What can be done? There’s now an understand­able reluctance to prescribe powerful painkiller­s thanks to publicity about the over-use of opioids. Nor are these drugs particular­ly effective for chronic pain. What’s urgently needed are new ways of treating pain. This is where a non-surgical procedure called genicular artery embolizati­on (GAE) comes in.

The idea is that rather than replace the knee joint, a doctor inserts a tube into the arteries that supply it, then squirts in tiny plastic particles.

When cartilage starts to break down, it releases enzymes that cause local inflammati­on and pain. The theory is that the plastic particles reduce blood flow to the lining of the knee, which reduces inflammati­on and pain.

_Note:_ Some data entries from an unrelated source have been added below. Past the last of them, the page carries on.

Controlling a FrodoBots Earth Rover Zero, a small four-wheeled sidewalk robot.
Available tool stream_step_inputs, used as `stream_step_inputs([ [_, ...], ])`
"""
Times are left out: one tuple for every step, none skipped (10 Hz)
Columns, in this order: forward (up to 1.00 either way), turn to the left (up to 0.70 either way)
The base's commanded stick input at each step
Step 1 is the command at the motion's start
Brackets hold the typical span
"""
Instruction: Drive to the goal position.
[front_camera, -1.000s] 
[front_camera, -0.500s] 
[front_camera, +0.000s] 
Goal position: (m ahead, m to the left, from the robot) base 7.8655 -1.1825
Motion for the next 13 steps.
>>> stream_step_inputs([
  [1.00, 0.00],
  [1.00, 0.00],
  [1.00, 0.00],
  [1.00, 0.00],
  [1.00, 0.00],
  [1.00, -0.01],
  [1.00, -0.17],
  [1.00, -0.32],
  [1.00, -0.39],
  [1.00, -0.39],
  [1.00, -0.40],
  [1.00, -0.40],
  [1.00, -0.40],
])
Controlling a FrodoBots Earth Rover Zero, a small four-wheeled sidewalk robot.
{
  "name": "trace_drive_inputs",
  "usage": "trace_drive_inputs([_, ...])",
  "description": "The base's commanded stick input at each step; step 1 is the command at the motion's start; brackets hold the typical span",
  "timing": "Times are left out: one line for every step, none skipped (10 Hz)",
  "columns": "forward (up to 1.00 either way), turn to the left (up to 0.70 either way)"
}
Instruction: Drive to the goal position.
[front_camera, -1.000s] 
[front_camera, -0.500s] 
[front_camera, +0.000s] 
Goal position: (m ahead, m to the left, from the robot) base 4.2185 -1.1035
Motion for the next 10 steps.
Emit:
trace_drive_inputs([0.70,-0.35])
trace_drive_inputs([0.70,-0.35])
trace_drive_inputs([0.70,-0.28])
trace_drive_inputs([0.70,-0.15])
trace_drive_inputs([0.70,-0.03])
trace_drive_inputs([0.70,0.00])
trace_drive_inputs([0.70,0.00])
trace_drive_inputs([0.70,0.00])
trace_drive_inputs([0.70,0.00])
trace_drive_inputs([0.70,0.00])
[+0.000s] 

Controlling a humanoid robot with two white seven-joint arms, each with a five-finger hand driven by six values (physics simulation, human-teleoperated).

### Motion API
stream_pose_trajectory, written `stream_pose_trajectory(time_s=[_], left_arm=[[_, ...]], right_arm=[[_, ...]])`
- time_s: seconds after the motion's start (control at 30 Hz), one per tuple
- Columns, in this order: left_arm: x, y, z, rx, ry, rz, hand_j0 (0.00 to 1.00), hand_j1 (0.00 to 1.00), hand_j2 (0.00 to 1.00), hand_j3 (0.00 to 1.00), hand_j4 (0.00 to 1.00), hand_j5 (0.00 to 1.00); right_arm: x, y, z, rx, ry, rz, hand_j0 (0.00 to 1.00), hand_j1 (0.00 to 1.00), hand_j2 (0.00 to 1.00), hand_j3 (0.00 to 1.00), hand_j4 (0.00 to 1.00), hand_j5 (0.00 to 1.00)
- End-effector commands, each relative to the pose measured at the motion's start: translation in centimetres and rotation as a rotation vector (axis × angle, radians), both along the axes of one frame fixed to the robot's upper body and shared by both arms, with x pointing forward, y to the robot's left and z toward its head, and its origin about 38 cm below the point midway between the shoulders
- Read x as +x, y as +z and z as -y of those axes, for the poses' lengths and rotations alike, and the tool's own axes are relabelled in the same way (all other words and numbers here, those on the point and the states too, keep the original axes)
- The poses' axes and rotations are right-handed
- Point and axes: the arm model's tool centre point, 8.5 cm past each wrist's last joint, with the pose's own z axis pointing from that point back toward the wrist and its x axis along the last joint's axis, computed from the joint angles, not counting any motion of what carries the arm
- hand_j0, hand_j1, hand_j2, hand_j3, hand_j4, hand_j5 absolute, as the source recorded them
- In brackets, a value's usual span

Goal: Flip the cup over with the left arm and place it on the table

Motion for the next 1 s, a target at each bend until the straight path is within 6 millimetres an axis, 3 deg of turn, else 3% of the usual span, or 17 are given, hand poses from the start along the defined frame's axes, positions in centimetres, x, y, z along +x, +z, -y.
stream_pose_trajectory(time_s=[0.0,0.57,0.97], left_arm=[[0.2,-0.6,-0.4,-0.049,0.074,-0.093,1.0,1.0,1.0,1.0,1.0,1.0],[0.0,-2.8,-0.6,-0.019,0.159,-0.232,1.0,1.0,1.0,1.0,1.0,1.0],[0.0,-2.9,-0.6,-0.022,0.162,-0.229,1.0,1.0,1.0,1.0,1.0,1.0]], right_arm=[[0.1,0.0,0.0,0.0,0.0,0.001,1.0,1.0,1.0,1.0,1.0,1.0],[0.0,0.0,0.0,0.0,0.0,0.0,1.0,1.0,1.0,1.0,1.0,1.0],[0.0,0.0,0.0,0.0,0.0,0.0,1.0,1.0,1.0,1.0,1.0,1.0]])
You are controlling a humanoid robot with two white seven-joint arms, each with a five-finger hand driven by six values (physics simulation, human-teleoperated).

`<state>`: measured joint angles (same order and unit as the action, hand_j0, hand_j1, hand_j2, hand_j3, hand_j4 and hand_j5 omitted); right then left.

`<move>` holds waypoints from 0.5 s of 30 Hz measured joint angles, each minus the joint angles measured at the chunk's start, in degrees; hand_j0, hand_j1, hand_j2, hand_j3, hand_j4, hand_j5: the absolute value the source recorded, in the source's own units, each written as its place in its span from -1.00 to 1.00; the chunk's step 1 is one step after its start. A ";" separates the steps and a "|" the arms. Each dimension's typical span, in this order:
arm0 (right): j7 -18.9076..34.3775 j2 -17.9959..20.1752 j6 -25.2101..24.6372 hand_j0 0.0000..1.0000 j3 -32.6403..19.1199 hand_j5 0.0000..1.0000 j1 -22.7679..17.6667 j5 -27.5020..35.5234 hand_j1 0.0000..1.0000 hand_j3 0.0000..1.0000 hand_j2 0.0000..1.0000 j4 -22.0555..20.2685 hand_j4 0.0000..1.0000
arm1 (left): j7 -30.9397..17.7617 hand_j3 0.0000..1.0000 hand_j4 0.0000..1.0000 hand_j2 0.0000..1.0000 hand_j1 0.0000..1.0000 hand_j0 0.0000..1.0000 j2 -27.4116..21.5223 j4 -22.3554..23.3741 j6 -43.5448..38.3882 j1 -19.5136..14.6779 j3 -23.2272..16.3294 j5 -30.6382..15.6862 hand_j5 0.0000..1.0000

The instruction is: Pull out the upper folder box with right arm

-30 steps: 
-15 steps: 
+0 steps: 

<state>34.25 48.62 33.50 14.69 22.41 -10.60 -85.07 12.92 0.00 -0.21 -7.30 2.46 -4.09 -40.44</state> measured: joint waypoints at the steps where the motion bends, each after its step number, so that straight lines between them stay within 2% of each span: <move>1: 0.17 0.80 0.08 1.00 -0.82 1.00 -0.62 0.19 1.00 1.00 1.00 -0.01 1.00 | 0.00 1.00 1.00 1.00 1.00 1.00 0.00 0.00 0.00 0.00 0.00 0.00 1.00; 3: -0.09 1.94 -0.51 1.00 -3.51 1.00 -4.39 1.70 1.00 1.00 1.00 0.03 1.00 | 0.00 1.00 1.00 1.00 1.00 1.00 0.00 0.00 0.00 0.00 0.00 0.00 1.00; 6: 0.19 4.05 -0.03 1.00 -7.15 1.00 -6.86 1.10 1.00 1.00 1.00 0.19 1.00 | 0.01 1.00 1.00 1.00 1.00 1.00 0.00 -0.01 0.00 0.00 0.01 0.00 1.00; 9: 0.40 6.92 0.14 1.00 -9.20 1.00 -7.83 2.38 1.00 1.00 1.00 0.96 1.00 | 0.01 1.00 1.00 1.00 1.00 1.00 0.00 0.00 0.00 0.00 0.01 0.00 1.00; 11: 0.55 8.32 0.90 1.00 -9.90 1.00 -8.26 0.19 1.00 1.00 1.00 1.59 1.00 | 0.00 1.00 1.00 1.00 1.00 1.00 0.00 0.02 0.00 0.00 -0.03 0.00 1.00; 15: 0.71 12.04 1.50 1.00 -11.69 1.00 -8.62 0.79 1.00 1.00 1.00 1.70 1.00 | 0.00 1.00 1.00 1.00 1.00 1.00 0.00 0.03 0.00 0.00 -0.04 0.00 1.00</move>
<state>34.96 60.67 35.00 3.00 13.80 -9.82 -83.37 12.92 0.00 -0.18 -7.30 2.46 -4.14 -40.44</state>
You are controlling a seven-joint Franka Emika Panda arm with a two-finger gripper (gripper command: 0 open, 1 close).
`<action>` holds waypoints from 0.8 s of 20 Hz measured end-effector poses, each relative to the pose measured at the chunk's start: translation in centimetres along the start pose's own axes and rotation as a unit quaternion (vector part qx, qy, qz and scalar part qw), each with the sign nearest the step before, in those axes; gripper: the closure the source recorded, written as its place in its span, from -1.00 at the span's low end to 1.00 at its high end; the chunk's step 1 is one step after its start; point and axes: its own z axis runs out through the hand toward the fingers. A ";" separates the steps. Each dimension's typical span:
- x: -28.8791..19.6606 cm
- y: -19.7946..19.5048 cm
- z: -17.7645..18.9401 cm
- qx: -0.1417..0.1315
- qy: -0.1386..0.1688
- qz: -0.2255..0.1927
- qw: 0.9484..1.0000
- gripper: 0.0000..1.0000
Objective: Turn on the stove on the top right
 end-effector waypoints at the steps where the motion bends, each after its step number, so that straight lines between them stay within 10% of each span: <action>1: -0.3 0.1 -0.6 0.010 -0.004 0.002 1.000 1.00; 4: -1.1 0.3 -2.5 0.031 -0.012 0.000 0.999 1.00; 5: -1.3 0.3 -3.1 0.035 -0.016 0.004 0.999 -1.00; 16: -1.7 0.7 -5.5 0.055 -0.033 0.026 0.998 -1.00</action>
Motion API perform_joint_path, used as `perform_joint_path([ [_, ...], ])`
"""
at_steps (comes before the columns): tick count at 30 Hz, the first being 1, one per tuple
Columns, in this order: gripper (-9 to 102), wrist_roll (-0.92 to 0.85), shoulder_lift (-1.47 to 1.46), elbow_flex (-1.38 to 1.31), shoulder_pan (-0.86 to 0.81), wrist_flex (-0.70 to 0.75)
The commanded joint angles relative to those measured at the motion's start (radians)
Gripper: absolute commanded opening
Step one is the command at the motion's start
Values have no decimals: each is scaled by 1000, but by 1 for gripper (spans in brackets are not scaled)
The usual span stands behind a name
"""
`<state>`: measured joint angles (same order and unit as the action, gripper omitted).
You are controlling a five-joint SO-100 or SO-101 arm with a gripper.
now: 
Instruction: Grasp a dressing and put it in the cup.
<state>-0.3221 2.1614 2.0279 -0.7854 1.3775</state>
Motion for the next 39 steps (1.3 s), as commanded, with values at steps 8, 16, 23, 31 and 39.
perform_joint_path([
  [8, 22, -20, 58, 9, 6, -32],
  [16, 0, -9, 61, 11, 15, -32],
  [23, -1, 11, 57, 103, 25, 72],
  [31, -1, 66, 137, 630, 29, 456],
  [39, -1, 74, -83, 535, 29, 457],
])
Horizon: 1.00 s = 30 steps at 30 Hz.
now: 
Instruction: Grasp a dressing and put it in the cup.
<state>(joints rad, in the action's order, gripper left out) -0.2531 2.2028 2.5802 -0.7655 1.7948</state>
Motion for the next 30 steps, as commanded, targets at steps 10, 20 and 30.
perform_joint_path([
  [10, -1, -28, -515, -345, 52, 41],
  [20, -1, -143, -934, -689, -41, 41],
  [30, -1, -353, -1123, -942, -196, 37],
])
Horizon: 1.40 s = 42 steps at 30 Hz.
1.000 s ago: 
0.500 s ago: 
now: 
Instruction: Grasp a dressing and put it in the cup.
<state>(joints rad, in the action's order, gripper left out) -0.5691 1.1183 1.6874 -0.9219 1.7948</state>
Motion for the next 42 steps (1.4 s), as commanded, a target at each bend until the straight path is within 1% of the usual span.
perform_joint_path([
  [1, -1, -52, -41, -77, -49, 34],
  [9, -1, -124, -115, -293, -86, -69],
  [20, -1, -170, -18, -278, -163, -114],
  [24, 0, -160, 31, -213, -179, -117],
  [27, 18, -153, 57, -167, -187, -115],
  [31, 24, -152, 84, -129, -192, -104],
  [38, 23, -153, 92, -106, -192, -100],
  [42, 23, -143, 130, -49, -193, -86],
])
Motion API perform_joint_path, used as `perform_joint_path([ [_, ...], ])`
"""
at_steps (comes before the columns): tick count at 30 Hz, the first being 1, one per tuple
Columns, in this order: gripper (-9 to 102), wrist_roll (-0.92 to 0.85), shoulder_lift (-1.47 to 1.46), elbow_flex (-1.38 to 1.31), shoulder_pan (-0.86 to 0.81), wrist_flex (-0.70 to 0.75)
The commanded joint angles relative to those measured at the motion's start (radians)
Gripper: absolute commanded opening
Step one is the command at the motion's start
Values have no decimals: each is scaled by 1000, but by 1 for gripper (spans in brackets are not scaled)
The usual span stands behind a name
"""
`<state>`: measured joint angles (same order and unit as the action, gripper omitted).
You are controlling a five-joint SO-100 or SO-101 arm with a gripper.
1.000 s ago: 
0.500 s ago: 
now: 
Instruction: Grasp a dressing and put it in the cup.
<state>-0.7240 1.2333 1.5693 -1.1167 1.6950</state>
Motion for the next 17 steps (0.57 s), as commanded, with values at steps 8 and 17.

A new study, from the University of California, Los Angeles, with 40 patients, found that within a week of having GAE, their average pain scores dropped from eight out of ten, to three — and patients who’d previously been unable to walk more than a few hundred yards could now walk several miles daily. A year later, 70 per cent still had massive reductions in their pain. Prevention is better than cure, so to help avoid arthritis — or reduce the pain — losing weight is key, reducing the load on the joint and inflammati­on. Simple, daily exercise can also help, building up the muscle to support the joint. Another step is a diet rich in prebiotics, found in onions, garlic and leeks, which are converted by the ‘good’ bacteria in the gut into anti-inflammato­ry chemicals. Studies with mice have shown prebiotics can prevent arthritis, even in severely overweight animals, and human studies are under way.